John Wilson, born in Roxbury in 1922, was an artist whose work centered mostly around the challenges he faced as a Black American, depicting these issues through paintings, prints, sculptures and drawings.
His art allows one to ‘witness humanity’ through his eyes over the course of six decades, from World War II through the Civil Rights Movement and beyond.

Edward Saywell, chair of prints and drawings at Boston’s Museum of Fine Arts co-curated the museum’s new exhibition showcasing Wilson’s work, titled “Witnessing Humanity: The Art of John Wilson.”
The exhibit, he said, revolves around a half-size model of the sculpture “Eternal Presence,” a seven-foot-high monumental head that sits on the grounds of the National Center of Afro-American Artists, located in Roxbury.
This work, he said, was inspired by buddhist sculptures that Wilson saw at the MFA while he was a student at the museum’s art school. However, it also responded to something else that Wilson noticed — the lack of Black representation in the museum.
“He talked a lot about how when he did see images of black Americans, they were mostly caricatures. They were dehumanized,” Saywell said. He added that throughout his career, Wilson focused on the representation of Black Americans in his work.
“The sculpture, in many respects, is the answer, the antidote in a way, to what he had observed as a student at the SMFA, which was this notion of the invisibility or at least the representations of Black Americans…in the art historical canon,” he said.
However, Saywell said that it was important to him and the other co-curators that they highlighted not only Wilson’s impact as an artist, but Wilson’s impact as an educator as well.
Since Wilson had been a professor at Boston University from 1964 to 1986, the MFA decided to make the project a collaborative effort.
To make this possible, Saywell reached out to Marc Schepens, director of the School of Visual Arts.
Schepens said two different student partnerships with the MFA were envisioned through this collaboration.

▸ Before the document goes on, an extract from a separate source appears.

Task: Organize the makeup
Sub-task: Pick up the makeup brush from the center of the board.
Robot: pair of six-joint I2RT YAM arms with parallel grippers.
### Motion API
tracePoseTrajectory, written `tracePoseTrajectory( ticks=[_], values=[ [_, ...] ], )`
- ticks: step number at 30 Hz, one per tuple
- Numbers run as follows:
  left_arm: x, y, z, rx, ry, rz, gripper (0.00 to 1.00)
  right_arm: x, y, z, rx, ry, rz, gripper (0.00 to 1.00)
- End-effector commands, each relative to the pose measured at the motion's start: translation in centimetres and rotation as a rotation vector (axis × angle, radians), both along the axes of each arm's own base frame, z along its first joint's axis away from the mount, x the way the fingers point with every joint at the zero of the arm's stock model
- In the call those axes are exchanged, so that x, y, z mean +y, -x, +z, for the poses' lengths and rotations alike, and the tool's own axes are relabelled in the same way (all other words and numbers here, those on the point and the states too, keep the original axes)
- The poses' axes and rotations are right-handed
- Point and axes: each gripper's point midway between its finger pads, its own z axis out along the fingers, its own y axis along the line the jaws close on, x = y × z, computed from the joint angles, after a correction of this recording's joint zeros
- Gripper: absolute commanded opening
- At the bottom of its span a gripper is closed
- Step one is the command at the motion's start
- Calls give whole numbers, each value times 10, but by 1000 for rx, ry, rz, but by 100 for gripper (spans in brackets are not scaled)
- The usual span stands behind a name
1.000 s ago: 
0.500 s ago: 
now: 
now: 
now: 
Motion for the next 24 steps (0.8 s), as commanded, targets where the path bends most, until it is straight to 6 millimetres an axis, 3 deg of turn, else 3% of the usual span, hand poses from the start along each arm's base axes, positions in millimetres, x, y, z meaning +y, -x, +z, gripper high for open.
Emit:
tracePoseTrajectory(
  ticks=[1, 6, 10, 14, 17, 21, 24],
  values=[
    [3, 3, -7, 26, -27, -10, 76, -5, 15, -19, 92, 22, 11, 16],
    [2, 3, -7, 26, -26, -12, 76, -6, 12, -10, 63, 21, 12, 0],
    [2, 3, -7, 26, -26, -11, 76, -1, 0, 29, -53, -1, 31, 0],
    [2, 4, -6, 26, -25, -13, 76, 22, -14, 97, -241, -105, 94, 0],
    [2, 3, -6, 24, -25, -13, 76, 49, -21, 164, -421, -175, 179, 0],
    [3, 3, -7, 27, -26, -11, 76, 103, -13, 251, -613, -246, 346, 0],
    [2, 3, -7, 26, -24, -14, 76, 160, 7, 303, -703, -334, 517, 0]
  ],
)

Last semester, two groups of students were given the opportunity to visit the Prints and Drawing Room in the MFA where they were able to see Wilson’s works prior to being displayed, which would serve as inspiration for the projects they would later complete.
One, he said, involved graduate students in the visual narrative program, chaired by Associate Professor of Art Joel Gill.
“Professor Gill helped to facilitate his students in creating a zine in response to John Wilson and his work and in some cases his role at BU,” Schepens said. “That zine has been included in the exhibition at the MFA, in an area of the exhibition they call the book nook.”
This “book nook” area also showcased some illustrations Wilson did for children’s books.
The other student partnership, Schepens said, involved all undergraduate first-year students, who are each required to take the same two-semester sequence of drawing classes that Wilson himself once taught.
“Those classes have the same course numbers [as] the classes that Wilson taught going back to the 1960s,” he said. “They remain sort of the core of our foundation program.”
For their part of the collaboration, he said, these students created artwork reflecting Wilson’s role as both an artist and teacher.
Once the pieces were complete, an exhibition was organized in the Commonwealth Gallery, located on the first floor of the College of Fine Arts building, Schepens said.
Included in the exhibitions are archival memorabilia, provided by BU’s Howard Gotlieb Archival Research Center, which contextualizes Wilson’s contributions during his time as a professor, he said. Student works from Wilson’s classes are hanging in the exhibition as well.
Saywell said that working with the BU students was one of the most “extraordinary” moments in the process of creating the exhibition.
“Every student just did the most astonishing job, and it actually made all of us at the museum see the works in the exhibition through their eyes,” Saywell said. “[It] opened us up to thinking about John Wilson’s work in fresh and rich ways that perhaps we hadn’t before, so it was an immensely enriching process.”
Martha Richardson, a longtime friend and gallerist of Wilson, said he was a “lovely” individual who was dedicated to giving dignified representation to Black Americans.
“That is what we get from John’s work. We get dignity, we get the elevation of the worker,” she said.
Richardson said another important part of Wilson’s legacy is the influence of Wilson on the generations that followed.
“Every student I meet that worked with John Wilson has nothing but wonderful things to say about him as a teacher [and as] a person,” she said. “He was an important man to Boston.”